The datasets collected with the EIGER X 16 M detector (Dectris, Baden, Switzerland) at 133 Hz in EIGER HDF5 format were first converted with in-house image converters into the CrystFEL HDF5 format with a calibrated mask image from Dectris for the detector. Next, they were indexed, integrated and merged in the CrystFEL 0.6.0 program suite36. We used partialator as the post-refinement method for the datasets. Because post refinement with ‘Gaussian’ or ‘sphere’ models yielded a large number of rejected diffraction spots, the ‘unity’ model was used to minimize the number of rejected spots. The statistics for the data processing and analysis are shown in Table 1. The final Rwork/Rfree values of the refined structures from the datasets recorded with the EIGER X 16 M and the EIGER X 16 M (small dataset) were 17.6/22.8 and 17.8/22.8, respectively. We removed water molecules, light metals and any other additional molecules from the model structure 4XJB. Molecular replacement was individually performed for each dataset with MOLREP. After rigid body refinement with REFMAC, we inspected into the Fo - Fc maps and assigned water molecules and light metals. In (Fig. 3a,b), 2Fo-Fc and Fo-Fc maps are superimposed for each dataset.

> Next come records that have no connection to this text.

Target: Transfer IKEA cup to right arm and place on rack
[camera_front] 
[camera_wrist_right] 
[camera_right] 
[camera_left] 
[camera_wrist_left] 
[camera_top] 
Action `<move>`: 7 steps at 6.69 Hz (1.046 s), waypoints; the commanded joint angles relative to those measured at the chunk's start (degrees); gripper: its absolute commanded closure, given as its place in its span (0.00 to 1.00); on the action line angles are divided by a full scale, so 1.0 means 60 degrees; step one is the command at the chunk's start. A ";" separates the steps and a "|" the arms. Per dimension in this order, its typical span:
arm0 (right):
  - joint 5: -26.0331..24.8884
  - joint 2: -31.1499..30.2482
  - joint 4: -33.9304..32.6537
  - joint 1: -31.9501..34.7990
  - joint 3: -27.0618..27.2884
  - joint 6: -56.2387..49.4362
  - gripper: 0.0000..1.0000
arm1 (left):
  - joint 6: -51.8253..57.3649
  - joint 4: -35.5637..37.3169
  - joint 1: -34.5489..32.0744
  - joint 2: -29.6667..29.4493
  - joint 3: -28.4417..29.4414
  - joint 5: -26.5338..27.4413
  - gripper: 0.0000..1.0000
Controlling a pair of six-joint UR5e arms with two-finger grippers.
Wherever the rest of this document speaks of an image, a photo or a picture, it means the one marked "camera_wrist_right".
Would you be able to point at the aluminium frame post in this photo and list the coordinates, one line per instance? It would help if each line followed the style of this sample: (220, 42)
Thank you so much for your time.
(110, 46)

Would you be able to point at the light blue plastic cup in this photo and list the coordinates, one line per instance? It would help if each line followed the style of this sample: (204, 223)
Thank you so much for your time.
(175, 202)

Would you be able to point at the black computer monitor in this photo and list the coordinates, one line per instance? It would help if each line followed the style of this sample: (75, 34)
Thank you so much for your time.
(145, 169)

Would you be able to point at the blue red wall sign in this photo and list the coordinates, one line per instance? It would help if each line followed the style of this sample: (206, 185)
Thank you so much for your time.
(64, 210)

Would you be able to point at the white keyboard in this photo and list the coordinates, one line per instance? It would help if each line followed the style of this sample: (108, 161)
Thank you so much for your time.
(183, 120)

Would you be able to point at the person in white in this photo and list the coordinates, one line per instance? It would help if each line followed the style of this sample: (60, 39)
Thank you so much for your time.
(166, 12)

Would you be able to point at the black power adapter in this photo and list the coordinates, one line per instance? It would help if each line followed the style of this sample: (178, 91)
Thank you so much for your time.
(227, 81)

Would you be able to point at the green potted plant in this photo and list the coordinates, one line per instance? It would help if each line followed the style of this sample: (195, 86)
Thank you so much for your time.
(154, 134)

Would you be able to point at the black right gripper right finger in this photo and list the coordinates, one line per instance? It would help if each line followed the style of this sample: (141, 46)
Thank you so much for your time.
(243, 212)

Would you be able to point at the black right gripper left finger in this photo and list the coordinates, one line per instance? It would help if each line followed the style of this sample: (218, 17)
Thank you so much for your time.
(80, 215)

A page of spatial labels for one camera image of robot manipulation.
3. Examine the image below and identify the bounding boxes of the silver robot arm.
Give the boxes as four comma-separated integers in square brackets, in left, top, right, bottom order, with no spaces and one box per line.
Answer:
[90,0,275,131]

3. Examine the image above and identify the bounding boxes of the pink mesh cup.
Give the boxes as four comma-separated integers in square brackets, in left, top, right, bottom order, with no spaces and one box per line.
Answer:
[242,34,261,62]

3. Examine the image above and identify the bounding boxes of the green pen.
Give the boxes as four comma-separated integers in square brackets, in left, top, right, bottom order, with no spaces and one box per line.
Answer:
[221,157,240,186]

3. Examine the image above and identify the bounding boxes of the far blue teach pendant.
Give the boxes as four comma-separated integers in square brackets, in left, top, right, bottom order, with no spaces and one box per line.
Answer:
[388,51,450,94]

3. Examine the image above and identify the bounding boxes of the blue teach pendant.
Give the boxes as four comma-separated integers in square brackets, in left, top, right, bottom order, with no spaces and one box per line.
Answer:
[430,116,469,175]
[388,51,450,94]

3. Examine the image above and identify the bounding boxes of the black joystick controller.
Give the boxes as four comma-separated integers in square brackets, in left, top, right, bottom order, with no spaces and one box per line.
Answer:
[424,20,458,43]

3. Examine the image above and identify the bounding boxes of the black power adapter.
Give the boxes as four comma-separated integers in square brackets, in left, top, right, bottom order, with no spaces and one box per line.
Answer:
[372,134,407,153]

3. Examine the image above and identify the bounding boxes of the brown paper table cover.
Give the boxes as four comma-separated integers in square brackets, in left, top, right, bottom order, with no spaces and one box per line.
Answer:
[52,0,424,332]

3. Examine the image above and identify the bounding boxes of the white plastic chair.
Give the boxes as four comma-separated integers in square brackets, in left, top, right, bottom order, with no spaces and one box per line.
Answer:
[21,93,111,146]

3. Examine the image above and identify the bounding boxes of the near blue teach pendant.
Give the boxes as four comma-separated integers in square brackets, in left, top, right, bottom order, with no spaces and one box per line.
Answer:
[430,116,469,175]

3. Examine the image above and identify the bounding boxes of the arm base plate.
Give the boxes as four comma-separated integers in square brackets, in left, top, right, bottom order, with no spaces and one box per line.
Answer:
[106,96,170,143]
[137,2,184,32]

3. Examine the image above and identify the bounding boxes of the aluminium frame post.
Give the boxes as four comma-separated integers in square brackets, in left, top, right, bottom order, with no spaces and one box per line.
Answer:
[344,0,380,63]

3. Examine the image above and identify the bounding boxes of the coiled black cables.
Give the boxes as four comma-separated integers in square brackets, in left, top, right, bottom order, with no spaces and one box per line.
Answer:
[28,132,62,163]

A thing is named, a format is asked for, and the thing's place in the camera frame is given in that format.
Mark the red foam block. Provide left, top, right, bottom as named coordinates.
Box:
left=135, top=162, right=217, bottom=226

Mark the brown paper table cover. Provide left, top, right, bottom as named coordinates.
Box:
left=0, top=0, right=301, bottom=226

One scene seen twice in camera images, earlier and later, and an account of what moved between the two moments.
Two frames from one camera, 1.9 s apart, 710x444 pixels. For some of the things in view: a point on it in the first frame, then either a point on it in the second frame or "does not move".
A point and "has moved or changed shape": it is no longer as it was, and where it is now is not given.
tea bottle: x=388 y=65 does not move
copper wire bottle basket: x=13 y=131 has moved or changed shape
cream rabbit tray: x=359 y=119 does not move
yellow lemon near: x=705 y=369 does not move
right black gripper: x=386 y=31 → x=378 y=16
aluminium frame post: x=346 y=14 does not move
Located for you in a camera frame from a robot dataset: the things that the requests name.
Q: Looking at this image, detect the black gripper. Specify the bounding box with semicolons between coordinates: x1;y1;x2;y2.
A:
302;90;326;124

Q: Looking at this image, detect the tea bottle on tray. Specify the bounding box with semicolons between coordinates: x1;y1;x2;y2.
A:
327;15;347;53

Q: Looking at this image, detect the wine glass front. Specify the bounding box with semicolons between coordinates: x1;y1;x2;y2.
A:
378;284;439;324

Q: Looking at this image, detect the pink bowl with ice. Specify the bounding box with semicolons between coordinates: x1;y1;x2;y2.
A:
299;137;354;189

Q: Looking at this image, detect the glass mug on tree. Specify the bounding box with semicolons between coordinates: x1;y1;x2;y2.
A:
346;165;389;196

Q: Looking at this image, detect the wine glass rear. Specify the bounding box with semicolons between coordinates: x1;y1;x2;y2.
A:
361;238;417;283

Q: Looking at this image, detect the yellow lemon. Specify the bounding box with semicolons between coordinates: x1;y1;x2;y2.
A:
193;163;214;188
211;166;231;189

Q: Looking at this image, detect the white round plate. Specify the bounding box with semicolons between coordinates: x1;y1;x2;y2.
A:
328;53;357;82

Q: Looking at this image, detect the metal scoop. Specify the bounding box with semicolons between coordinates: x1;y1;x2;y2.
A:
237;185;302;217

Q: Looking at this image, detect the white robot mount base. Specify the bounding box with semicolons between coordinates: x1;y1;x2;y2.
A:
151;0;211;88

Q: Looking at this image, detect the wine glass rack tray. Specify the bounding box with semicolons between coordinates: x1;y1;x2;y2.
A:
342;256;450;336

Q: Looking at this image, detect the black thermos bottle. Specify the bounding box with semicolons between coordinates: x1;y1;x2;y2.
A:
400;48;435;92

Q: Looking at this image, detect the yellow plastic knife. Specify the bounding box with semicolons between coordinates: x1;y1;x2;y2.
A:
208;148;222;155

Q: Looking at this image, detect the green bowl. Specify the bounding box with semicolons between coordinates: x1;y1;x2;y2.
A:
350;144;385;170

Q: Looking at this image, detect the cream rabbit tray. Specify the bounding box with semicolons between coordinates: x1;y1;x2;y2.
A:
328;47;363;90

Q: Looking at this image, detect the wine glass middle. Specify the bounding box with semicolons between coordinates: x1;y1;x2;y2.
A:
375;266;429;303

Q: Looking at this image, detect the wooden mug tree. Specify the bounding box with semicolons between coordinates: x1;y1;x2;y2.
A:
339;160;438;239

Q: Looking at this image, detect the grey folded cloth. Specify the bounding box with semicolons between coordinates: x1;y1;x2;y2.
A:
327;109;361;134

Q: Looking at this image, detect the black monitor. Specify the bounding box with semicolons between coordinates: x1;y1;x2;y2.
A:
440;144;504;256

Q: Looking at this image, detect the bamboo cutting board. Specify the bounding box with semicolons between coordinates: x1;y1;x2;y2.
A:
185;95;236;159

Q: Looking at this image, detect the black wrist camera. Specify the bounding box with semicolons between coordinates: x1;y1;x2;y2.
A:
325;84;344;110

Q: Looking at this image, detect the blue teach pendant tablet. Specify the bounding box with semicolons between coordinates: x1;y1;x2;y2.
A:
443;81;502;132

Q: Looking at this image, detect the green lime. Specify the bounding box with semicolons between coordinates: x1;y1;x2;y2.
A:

Reference X-ray diffraction experiment

As a reference, a conventional X-ray diffraction experiment that used the standard oscillation method was conducted at room temperature with a crystal taken from the same crystallization batch as for the acoustic levitation experiments. After fishing a crystal on a kapton loop, we sealed it in a plastic capillary tube with a drop of crystallization buffer to avoid dehydration of the crystal during the experiment, using a room temperature experimental kit (MicroRT, MiTeGen, Ithaca, NY, USA). The crystal was rotated by a single phi axis goniometer at an oscillation range of 0.2° and the diffraction images were collected at an exposure time of 0.1 second at a detector distance of 300 mm. We translated the crystal by 10 μ m for every 10 degrees of rotation to minimize the radiation damage. This procedure mimics the constant renewal of the crystal region exposed to X-rays in the levitation method, due to the spinning and orbiting of the crystal within the droplet. We collected 900 diffraction images in total. The dataset obtained was indexed and processed with XDS and XSCALE42. We then solved the crystal structure by applying the molecular replacement method using MOLREP43 and refined by using REFMAC44 in the CCP4 program suite45. The PDB code 4XJB46 was used as the model structure for the molecular replacement. See Table 1 for the detailed processing statistics.

Additional Information

Data Availability: Coordinates have been deposited in the Protein Data Bank under accession codes 5FDJ (levitation all), 5FEK (levitation small dataset) and 5FEL (conventional method).

How to cite this article: Tsujino, S. and Tomizaki, T. Ultrasonic acoustic levitation for fast frame rate X-ray protein crystallography at room temperature. Sci. Rep. 6, 25558; doi: 10.1038/srep25558 (2016).